_WHAT IS EXPECTED_.
Only the stretch of the listing below that runs from the line with "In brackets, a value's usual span" through the line with "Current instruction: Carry" is to be printed, exactly and with both ends.

(INPUT DATA)

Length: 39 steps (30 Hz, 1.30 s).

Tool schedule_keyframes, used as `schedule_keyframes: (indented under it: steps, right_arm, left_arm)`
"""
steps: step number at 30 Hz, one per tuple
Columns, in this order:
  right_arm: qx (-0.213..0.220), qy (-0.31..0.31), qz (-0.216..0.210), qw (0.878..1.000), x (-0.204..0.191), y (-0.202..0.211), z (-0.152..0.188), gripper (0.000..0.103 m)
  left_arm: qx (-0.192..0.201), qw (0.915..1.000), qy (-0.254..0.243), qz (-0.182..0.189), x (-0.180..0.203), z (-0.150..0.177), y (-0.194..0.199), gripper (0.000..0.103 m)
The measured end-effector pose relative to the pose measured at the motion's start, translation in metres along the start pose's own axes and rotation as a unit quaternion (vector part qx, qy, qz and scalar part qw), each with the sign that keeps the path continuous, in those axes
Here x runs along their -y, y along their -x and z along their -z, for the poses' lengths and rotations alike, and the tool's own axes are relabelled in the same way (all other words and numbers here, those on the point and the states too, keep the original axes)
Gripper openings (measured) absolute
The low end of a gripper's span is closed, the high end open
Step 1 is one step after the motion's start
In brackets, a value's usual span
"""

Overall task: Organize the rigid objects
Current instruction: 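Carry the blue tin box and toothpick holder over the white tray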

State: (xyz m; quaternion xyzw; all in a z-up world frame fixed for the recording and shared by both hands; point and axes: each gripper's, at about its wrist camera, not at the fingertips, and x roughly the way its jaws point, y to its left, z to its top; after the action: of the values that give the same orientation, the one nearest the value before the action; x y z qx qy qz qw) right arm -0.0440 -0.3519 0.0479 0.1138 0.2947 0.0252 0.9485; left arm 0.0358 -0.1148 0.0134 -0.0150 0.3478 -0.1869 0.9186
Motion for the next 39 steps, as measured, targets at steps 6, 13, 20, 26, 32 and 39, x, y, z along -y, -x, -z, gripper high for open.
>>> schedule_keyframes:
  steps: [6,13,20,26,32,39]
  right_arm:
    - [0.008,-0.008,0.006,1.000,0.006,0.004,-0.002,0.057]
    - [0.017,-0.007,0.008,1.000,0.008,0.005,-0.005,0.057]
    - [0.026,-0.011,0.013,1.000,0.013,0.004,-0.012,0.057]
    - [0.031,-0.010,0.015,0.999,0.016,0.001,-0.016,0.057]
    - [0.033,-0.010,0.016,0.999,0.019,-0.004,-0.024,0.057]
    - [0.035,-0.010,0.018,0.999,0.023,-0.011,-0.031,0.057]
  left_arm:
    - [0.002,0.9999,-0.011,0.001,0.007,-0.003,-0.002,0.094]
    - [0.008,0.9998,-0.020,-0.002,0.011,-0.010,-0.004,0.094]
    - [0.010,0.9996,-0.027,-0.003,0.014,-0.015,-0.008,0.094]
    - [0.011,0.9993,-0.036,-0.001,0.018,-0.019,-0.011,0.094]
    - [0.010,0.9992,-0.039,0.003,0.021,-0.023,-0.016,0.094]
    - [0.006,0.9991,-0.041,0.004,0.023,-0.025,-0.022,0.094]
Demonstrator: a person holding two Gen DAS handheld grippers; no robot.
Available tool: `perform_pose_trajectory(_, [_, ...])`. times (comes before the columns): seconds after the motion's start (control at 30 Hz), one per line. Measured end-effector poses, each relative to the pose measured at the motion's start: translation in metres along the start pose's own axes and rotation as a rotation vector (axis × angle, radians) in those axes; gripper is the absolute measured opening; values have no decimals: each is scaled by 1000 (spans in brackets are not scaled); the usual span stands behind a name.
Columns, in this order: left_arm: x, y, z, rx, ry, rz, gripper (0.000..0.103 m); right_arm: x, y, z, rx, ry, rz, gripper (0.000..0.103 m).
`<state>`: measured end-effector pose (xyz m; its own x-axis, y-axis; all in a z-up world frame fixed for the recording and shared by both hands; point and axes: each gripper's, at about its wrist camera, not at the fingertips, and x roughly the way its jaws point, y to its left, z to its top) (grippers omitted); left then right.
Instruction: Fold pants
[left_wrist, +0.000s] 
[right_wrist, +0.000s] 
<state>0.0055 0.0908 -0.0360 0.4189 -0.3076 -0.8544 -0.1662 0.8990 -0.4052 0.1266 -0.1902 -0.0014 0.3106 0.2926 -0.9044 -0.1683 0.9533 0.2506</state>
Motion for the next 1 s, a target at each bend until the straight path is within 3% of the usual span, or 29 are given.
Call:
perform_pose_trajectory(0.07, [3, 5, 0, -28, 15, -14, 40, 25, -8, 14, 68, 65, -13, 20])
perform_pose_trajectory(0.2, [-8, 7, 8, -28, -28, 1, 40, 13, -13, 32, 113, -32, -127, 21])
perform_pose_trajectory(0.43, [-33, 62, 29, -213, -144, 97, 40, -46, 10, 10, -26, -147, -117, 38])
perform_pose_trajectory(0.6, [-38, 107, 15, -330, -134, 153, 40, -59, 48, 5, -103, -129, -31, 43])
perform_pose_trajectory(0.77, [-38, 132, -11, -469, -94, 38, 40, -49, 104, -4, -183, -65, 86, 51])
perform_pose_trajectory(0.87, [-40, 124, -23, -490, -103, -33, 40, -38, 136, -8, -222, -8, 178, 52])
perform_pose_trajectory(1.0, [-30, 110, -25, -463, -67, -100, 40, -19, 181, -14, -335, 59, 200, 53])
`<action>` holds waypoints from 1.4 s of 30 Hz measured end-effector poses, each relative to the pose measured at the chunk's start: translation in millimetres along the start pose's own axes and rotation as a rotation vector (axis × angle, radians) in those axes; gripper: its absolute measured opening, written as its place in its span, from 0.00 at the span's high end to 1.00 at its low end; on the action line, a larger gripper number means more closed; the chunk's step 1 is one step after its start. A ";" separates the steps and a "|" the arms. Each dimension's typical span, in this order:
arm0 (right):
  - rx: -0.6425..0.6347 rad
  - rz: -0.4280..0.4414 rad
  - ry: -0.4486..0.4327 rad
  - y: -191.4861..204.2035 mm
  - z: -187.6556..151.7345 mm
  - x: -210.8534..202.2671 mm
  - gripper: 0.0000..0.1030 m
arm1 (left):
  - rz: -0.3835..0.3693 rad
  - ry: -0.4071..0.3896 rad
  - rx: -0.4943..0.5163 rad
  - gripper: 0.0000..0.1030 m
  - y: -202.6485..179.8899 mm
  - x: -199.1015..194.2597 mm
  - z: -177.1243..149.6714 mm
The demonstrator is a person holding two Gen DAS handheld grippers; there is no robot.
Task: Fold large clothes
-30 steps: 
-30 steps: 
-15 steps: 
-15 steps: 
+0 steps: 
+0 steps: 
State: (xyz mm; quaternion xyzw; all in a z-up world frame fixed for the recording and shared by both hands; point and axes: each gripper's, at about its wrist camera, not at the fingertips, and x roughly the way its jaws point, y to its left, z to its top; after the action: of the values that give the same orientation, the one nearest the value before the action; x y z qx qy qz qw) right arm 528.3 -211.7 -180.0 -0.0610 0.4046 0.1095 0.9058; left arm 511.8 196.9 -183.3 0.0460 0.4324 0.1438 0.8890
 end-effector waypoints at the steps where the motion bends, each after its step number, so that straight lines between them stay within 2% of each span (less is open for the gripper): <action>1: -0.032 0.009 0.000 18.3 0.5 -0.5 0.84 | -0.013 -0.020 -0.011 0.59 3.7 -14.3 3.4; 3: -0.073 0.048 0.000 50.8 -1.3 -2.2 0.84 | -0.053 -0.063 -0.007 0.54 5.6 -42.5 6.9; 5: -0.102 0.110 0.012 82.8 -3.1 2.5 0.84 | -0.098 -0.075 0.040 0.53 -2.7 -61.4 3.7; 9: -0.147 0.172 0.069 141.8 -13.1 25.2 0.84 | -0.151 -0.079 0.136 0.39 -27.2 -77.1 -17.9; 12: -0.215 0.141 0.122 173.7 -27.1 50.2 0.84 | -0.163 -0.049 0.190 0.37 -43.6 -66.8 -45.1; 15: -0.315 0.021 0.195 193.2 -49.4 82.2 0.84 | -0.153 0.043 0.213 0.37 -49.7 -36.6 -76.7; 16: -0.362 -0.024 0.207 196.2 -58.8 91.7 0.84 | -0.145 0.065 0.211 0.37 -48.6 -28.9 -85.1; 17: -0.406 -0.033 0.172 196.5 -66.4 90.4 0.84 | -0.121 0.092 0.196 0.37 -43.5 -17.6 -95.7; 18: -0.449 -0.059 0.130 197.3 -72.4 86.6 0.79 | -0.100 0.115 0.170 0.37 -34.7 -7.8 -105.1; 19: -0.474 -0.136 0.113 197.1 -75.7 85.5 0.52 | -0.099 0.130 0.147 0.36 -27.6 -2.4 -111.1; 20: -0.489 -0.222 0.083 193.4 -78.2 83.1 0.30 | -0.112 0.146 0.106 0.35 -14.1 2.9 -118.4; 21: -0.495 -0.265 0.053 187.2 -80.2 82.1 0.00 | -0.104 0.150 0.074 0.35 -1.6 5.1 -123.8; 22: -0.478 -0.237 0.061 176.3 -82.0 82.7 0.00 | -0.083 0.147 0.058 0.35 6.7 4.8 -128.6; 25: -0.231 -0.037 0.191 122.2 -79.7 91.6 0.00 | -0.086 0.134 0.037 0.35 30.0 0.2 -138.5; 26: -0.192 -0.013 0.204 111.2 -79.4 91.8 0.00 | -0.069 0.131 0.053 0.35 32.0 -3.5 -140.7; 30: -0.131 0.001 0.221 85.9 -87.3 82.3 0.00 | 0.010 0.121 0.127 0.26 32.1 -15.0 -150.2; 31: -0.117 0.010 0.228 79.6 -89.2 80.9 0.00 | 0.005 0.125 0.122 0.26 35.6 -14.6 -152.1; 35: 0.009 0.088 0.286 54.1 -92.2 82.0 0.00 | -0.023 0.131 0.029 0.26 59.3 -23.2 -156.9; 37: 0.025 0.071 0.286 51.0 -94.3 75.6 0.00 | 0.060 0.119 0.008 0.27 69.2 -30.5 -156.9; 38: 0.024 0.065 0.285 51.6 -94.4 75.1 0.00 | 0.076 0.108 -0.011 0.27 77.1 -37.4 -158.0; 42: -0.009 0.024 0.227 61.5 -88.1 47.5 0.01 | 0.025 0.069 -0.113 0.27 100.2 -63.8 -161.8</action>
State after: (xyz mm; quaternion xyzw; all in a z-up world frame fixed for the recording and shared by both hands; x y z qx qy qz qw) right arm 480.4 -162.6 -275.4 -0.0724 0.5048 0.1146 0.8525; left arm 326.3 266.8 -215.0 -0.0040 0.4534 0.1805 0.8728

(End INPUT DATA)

_RESULT OF THE EXERCISE_.
In brackets, a value's usual span
"""

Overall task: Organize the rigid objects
Current instruction: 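Carry the blue tin box and toothpick holder over the white tray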

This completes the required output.